この活動が認められて、大阪・箕面公園の活性化のための公園の管理運営委託を受託するなどシティライフとしての理念を具体的ビジネスとして拡大している。
印刷メディアは電子メディアに比べてスピードもコストも不利ではあるが、一人一人への「伝達の重み」や「地元密着や信頼」のメディアとしては、決して劣るものではなく、場合によって「不利なスピードやコスト」が強みや信頼に繋がることもある。前述の2例は嬉しい事例であるが、「だから印刷はなくならない」といった単純な過信は禁物で、そのことの理由や背景をよく研究し、提案や開発に活かす努力が必要である。

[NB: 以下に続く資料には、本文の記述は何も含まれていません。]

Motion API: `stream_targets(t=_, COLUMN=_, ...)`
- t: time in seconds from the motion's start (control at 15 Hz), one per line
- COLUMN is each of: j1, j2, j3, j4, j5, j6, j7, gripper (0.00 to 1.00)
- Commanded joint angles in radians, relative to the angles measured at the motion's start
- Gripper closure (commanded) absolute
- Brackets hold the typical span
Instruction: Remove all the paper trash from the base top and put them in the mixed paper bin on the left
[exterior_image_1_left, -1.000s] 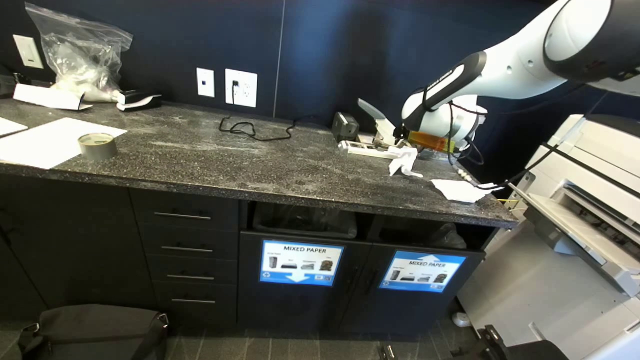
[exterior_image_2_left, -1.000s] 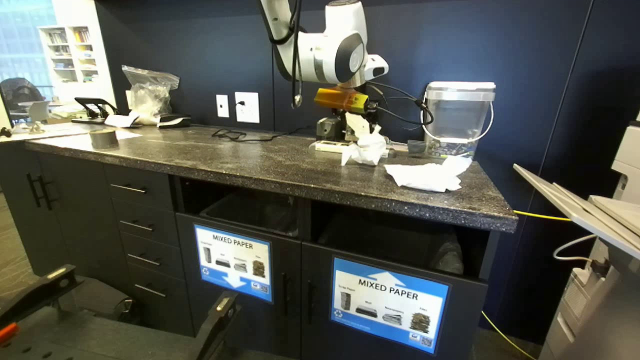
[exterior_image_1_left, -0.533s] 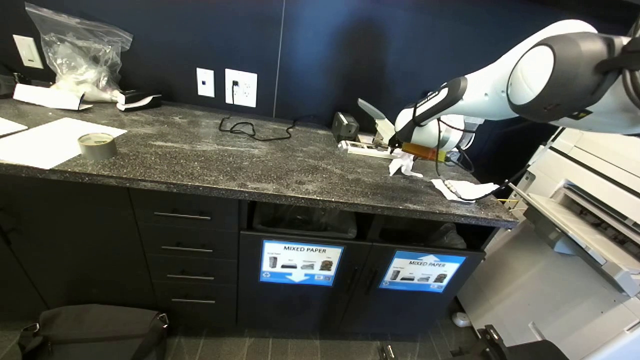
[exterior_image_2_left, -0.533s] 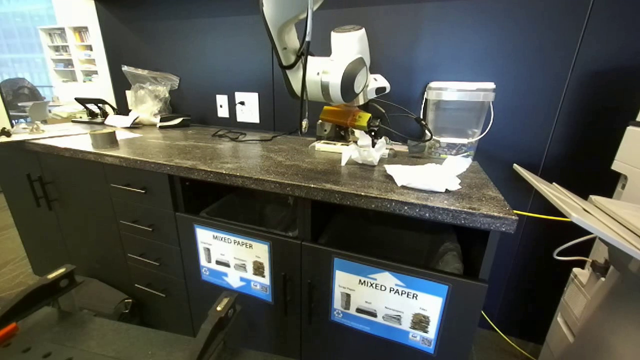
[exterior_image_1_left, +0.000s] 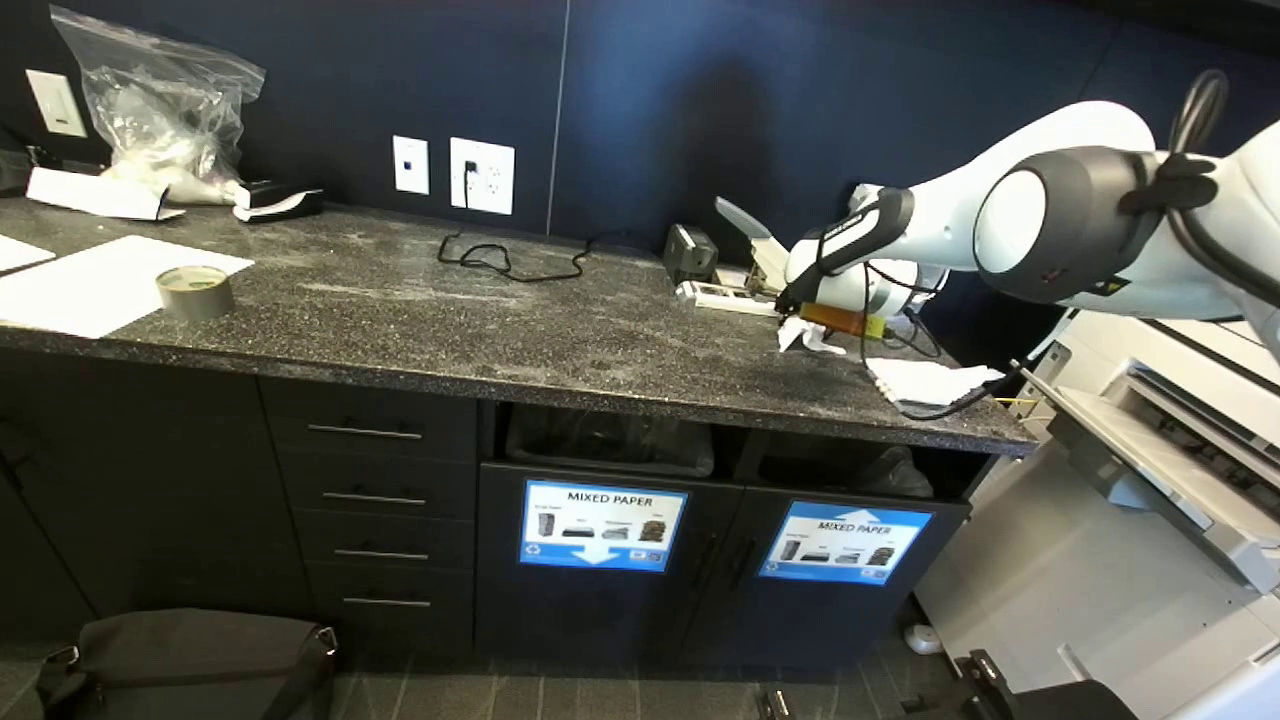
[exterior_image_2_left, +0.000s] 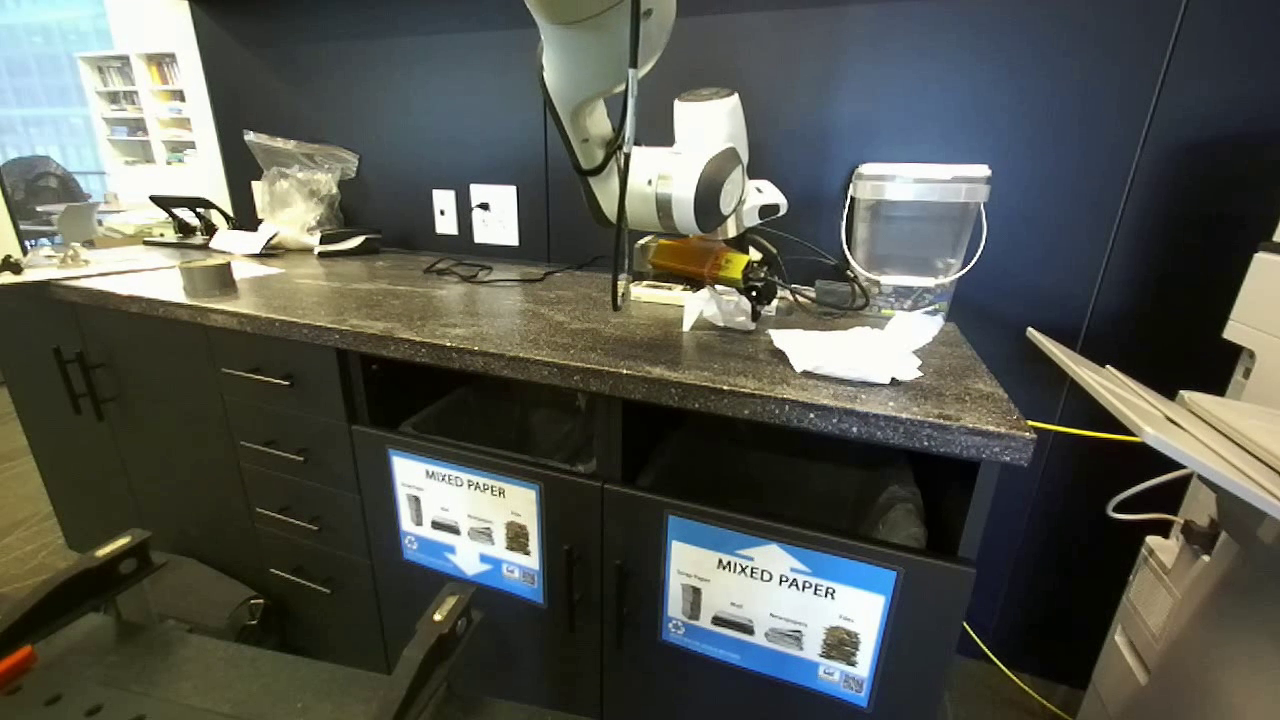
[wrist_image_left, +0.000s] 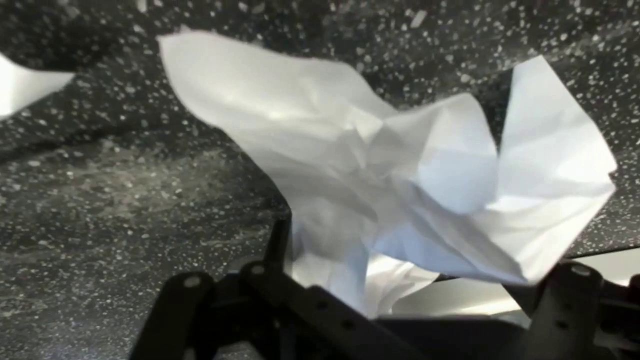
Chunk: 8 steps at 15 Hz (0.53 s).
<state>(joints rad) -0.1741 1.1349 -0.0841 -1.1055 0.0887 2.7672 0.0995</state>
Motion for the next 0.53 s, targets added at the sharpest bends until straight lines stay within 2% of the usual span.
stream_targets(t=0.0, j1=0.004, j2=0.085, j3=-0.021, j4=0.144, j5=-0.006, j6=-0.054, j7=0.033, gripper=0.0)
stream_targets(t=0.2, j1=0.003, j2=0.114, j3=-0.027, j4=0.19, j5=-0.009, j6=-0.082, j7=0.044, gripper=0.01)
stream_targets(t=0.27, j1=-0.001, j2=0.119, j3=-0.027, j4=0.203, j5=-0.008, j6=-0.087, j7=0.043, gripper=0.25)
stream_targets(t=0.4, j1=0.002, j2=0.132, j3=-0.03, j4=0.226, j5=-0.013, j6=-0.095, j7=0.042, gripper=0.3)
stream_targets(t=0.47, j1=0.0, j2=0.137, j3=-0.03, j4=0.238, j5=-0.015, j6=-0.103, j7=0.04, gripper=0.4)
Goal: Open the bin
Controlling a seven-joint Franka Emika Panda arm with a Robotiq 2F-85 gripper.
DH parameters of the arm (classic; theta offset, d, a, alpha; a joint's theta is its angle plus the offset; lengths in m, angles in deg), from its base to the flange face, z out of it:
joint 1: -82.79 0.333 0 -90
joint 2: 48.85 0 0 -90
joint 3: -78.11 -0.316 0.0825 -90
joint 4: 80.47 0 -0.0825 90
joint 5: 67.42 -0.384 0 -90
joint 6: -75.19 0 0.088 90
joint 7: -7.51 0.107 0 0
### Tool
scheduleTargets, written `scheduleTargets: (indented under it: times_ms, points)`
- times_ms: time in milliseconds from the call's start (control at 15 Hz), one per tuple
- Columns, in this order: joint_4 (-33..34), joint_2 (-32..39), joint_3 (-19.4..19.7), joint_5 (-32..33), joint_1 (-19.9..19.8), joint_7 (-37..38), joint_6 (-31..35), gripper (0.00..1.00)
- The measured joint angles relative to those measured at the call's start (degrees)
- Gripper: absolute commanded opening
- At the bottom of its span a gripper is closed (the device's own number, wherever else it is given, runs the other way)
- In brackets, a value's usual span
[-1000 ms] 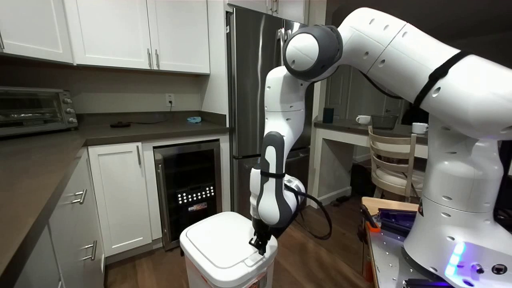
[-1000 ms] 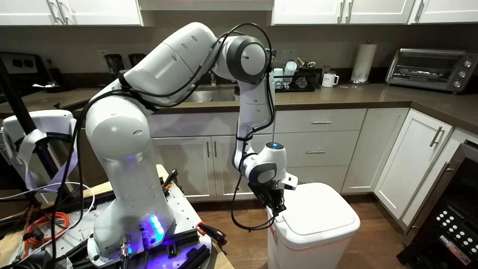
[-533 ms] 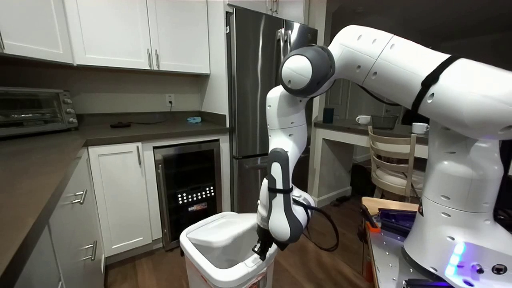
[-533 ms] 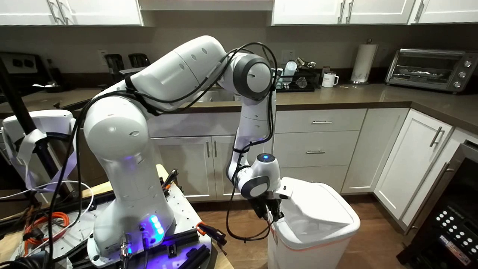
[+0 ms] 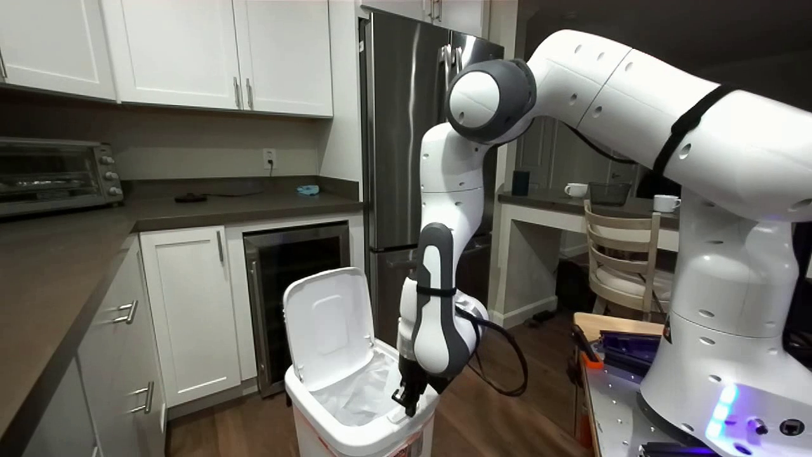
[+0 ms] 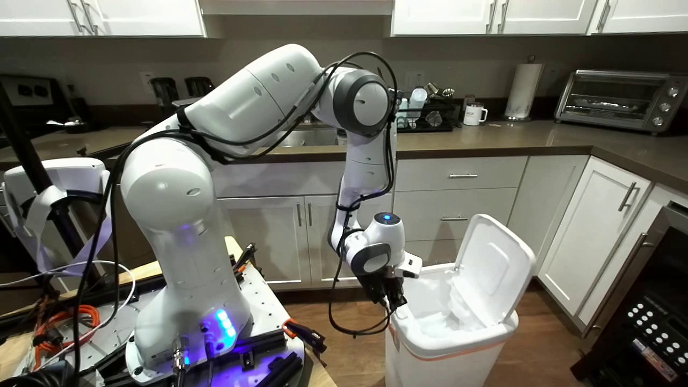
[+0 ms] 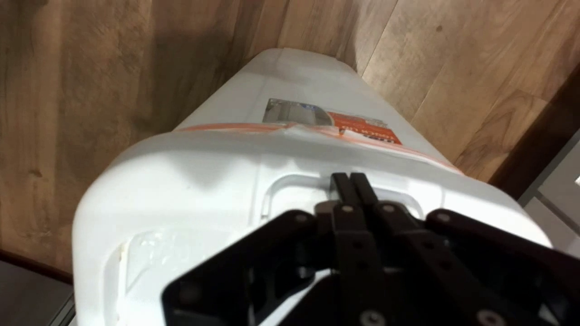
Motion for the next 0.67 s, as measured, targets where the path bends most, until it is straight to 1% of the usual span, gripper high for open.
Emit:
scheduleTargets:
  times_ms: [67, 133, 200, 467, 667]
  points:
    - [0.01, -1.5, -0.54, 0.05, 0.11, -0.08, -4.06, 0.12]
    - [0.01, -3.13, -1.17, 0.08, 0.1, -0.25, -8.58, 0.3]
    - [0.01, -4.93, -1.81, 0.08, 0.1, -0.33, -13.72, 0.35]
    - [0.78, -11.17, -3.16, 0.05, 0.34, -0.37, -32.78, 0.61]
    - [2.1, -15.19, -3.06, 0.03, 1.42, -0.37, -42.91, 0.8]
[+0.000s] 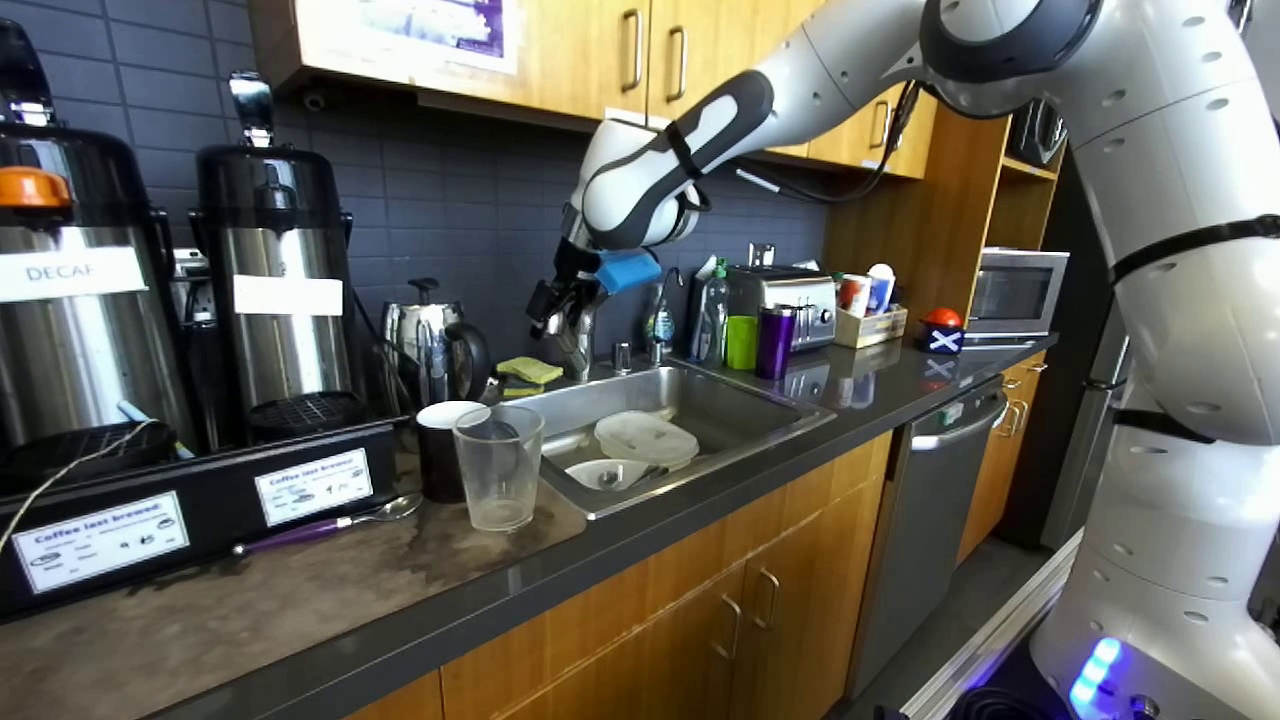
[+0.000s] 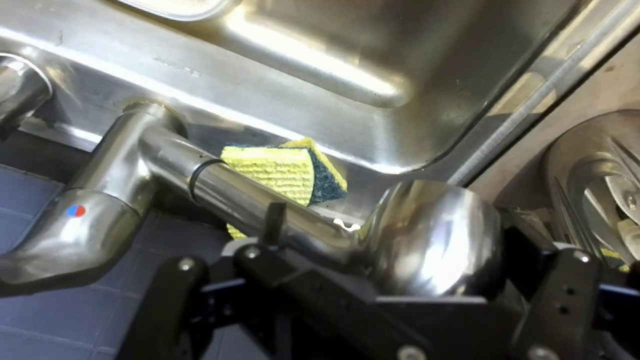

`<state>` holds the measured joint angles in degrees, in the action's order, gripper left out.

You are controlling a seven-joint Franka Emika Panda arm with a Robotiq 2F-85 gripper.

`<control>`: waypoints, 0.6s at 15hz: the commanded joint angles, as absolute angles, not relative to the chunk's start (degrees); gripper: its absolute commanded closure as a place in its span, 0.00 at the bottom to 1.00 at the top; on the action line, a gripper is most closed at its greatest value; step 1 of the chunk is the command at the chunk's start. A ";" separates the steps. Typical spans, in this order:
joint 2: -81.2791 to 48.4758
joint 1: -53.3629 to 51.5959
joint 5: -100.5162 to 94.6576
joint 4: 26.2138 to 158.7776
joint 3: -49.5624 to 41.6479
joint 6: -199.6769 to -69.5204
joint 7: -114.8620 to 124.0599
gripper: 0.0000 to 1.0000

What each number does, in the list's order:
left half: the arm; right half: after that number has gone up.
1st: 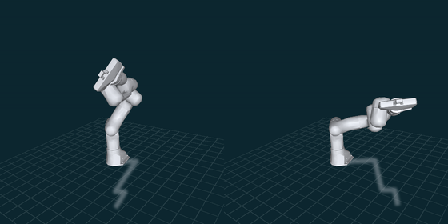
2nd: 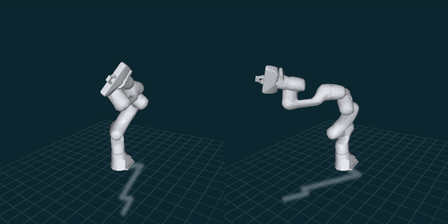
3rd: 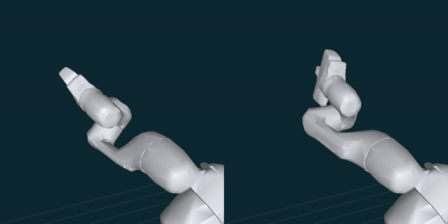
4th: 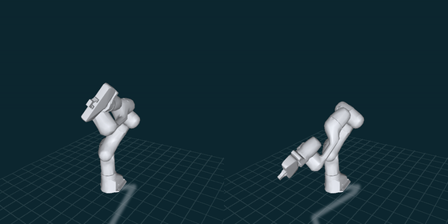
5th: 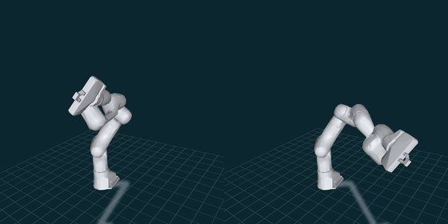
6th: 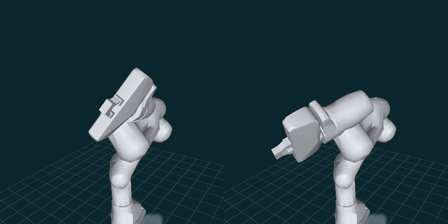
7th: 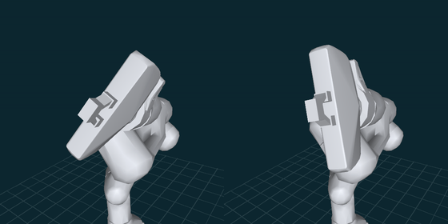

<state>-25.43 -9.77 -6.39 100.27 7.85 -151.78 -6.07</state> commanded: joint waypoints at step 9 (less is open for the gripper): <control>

シティライフ誌が印刷メディアをコアとしながらも新しいメディアを積極的に取り入れているのは、読者の拡大・深化を続けるには電子メディアが必要であるからだ。しかし、クロスメディアを印刷側から後押しをする最新技術や橋渡し技術などの動向や印刷会社の新しいサービス情報などはほとんど伝わっていないことには落胆した。残念ながらこれでは「印刷は面白い、印刷会社に相談してみたい」などとは思わないであろう。
「質問があればお応えする」の姿勢では、自ら土俵の外に降りて待っているようなものである。なぜお客様は印刷を選択したか、重要なメディアであると評価してくれるのか、どのようなクロスメディア支援が必要なのかなどお客様目線で問い直せば、新しい視点の価値が見えてくるのではないだろか。